Homenagem ao revolucionário Felipe Quispe, El Mallku

Nessa quinta-feira, dia 21 de janeiro, foi sepultado com grandes manifestações de apreço e comoção popular, umas das figuras mais extraordinárias mas também menos conhecidas da história recente da América Latina. Felipe Quispe Huanca, “El Mallku”, foi o mais emblemático dirigente indígena do país e morreu na terça-feira (19/01) aos 78 anos na enorme periferia de El Alto, bastião da luta indígena e popular na Bolívia. El Mallku, como ficou conhecido, é o termo aymara que significa “O Condor”, um título dado às lideranças máximas reconhecidas pelo povo no altiplano boliviano. Quispe, indígena aymara, nasceu numa pequena cidade próxima a La Paz e logo se envolveu nas lutas do país. Foi fundador em 1978 do Movimiento Indígena Túpac Katari, no qual se formaram vários combatentes do Ejército Guerrillero Túpac Katari (criado em 1986), e do qual fez parte inclusive o ex-vice-presidente de Evo Morales, Álvaro García Linera. Quispe teve que se exilar depois do violento golpe de Estado do general narcotraficante García Meza em 1980, e passou por diversos países latino-americanos, tendo atuado inclusive nas guerrilhas da Frente Farabundo Martí em El Salvador e do Ejército Guerrillero de los Pobres na Guatemala.

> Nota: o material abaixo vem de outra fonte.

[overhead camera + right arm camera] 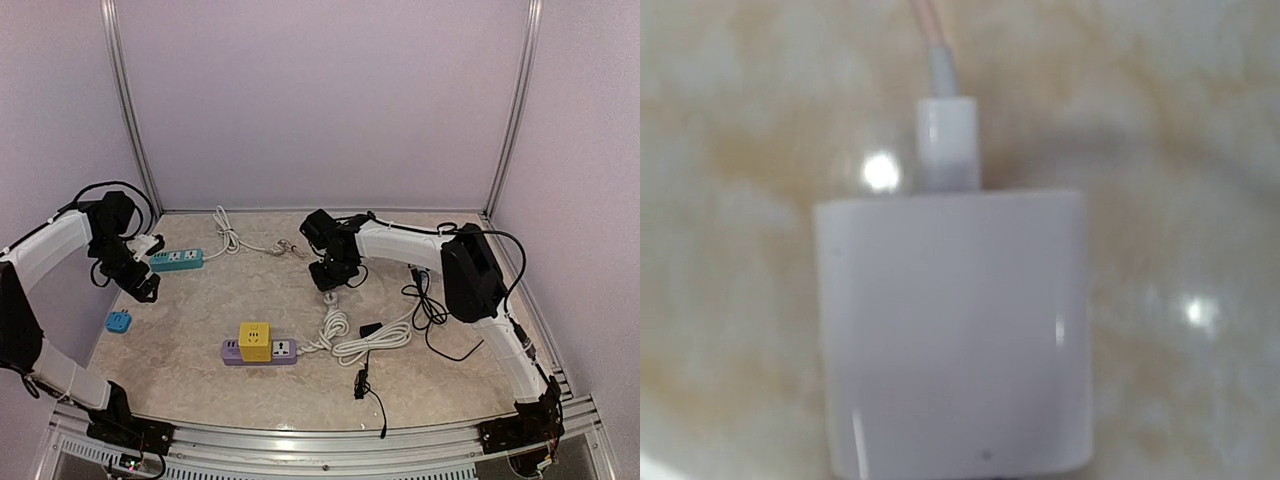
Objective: Insert the plug
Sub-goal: Pick up the plug from the center of the board.
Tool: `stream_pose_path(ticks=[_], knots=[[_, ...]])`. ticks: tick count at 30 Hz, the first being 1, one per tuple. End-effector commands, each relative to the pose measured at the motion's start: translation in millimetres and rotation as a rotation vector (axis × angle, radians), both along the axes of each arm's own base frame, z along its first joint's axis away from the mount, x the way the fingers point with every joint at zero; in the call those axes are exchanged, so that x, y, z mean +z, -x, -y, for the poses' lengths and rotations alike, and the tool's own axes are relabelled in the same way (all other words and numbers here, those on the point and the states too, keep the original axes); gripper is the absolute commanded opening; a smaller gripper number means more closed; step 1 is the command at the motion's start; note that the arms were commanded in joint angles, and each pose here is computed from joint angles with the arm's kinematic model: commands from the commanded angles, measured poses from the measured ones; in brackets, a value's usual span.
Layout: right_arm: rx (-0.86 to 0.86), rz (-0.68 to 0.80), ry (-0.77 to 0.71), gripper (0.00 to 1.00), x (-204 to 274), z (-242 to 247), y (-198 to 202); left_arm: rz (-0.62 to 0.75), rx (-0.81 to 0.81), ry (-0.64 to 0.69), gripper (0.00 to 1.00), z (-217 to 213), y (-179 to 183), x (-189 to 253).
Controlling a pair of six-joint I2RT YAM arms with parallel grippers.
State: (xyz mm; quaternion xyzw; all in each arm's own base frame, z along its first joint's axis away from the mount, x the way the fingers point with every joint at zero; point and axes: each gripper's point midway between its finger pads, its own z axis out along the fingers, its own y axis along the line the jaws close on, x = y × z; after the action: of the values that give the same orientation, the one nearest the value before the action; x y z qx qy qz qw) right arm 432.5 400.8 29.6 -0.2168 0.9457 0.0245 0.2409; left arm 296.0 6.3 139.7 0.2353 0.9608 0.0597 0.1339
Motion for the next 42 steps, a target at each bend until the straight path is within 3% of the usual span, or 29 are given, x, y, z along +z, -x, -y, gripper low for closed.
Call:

De volta à Bolívia em 1983, passou a defender abertamente a luta armada como caminho de luta para os indígenas, camponeses e trabalhadores, ao mesmo tempo que atuava nas grandes organizações sindicais do país, como a Confederación Sindical Única de Trabajadores Campesinos de Bolivia (CSUTCB), a principal organização dos povos indígenas bolivianos na época. Foi preso em 1988 e depois em 1992, e mesmo na prisão formou-se historiador pela Universidad Mayor de San Andrés. Ao ser libertado em 1998, foi eleito secretário executivo da CSUTCB. Destacou-se nas grandes mobilizações indígenas e populares do final dos anos 1990 e início dos 2000, inclusive nas célebres Guerras da Água e do Gás. Sua figura combativa estava sempre presente nos bloqueios e barricadas. Foi oposição à esquerda a Morales e Linera, mas esteve novamente à frente nos protestos de rua contra o golpe de Estado fascista dos militares e da presidente fantoche Jeanine Áñez em 2019. FELIPE QUISPE “EL MALLKU”, PRESENTE!